The editorial em-dash signals the shift from the narrator’s voice to Antissia’s. Indeed, Antissia cuts off the narrator. This is an extremely rare example of a character interrupting and explicitly contradicting Wroth’s narrator. Indeed, I oversimplify by calling it an interruption. In Wroth’s autograph manuscript, Antissia’s voice overtakes that of the narrator without any signal from punctuation:

wt that Antissia called him to minde, and blushing tolde him that certainly she thought she had beefor seene him, butt cowld nott call to minde, wher, ore butt I remember the last kinde token I had from him, you brought itt mee.59

The mid-sentence shift from third-person to first-person speech occurs without any punctuation or narratorial signal such as ‘said she’. The lack of signalling multiplies the passage’s potential readings. It is grammatically plausible that the narrator is recalling ‘the last kinde token’ they, not Antissia, had from Amphilanthus. While it later becomes clear that the narrative voice has switched to Antissia, Antissia does more than interrupt and contradict the narrator. Her voice comingles with the narrator’s before surpassing their authority to redirect her conversation with Dolimandro. Mirroring Dolimandro, Antissia’s geopolitical ambiguity, her simultaneous English-ness and Ottoman-ness, accompanies a similar slippage in the formal contours of her voice.
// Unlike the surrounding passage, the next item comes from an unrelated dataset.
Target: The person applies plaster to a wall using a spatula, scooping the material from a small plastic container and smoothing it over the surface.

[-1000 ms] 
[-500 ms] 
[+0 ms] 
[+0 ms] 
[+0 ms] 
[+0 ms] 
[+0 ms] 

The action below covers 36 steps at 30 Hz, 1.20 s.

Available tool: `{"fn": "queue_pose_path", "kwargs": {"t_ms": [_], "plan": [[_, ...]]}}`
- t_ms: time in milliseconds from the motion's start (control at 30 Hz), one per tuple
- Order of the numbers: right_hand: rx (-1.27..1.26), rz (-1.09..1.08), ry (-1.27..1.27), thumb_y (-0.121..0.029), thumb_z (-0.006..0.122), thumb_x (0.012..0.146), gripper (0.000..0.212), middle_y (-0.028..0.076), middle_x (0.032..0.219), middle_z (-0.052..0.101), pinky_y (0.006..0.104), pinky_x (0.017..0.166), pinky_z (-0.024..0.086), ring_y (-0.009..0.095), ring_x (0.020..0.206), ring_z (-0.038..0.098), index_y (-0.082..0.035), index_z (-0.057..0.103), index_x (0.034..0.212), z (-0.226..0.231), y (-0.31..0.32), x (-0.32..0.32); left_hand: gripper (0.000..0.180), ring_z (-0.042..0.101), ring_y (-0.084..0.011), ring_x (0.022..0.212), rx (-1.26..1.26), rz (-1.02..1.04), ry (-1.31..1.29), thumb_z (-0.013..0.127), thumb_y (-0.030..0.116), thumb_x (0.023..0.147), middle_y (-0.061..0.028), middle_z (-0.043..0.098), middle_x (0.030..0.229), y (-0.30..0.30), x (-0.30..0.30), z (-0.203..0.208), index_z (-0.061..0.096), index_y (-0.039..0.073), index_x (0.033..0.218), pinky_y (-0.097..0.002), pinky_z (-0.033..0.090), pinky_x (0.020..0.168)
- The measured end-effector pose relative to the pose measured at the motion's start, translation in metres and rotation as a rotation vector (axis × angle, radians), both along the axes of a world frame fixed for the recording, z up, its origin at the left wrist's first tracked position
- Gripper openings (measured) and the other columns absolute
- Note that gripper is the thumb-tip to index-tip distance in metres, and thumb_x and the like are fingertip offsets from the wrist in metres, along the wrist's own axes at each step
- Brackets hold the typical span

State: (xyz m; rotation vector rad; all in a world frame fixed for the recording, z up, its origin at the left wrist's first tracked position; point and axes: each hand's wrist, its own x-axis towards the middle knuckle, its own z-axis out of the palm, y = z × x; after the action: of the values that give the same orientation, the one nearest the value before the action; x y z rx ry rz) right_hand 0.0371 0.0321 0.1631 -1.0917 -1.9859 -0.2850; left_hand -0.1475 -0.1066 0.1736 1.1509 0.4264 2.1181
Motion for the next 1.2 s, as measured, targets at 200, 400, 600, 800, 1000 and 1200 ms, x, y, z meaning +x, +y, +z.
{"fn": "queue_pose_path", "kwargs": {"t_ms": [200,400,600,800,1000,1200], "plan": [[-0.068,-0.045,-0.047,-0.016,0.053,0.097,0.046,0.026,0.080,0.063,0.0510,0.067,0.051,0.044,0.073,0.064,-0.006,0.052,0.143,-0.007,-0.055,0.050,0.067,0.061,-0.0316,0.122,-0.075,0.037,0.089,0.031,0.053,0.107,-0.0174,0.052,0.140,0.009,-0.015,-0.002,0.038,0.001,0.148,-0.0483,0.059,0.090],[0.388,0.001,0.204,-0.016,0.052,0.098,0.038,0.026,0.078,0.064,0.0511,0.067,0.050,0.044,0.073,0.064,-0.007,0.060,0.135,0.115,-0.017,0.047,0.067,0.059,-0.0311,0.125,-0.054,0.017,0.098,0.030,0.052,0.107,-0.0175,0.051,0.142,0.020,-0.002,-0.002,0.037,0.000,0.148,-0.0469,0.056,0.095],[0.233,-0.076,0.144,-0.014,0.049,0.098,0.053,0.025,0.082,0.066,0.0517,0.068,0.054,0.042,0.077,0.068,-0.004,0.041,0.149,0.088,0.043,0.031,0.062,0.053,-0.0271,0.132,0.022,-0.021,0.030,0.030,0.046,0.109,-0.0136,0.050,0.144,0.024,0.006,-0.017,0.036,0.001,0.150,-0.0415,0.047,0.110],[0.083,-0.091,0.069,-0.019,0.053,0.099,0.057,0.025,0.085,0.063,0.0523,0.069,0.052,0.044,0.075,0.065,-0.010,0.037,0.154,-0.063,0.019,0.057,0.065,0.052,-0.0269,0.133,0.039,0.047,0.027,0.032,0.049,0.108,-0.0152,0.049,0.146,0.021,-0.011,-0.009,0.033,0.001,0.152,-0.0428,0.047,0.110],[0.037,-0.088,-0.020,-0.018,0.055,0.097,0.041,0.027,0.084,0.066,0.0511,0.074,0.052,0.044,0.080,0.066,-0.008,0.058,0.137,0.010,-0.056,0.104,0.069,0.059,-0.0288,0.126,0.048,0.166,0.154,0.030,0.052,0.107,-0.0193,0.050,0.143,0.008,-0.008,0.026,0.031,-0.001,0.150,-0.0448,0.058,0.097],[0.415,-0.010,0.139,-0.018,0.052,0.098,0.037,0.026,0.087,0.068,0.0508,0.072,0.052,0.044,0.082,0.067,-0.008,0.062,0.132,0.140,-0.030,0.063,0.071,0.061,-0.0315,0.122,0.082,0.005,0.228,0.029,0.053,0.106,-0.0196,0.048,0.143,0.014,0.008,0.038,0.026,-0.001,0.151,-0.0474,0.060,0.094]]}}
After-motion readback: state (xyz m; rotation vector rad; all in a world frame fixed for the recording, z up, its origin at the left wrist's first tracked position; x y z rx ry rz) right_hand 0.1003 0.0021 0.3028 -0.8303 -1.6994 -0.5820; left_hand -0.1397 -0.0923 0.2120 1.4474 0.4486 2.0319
ANTISSIA’S INFECTIOUS VOICE

Throughout the Urania, Antissia is described as ‘unruly’ and ungovernable (I.320). In an episode of her ‘madness’, several characters mock her excessive and poor artistic output (I.320, II.33–53). In response to this characterization, critics tend to follow Mary Ellen Lamb’s claim that Antissia functions as a ‘container’ for cultural anxieties over female voices.60 I instead propose that Antissia’s excessive voice formally threatens the narrator’s authority over the Urania. I previously demonstrated that Antissia’s voice can overlap with and even overtake that of the narrator. Elsewhere, the romance registers this capacity of Antissia’s as a distinctly political threat: a kind of linguistic conquest that emulates foreign incursion.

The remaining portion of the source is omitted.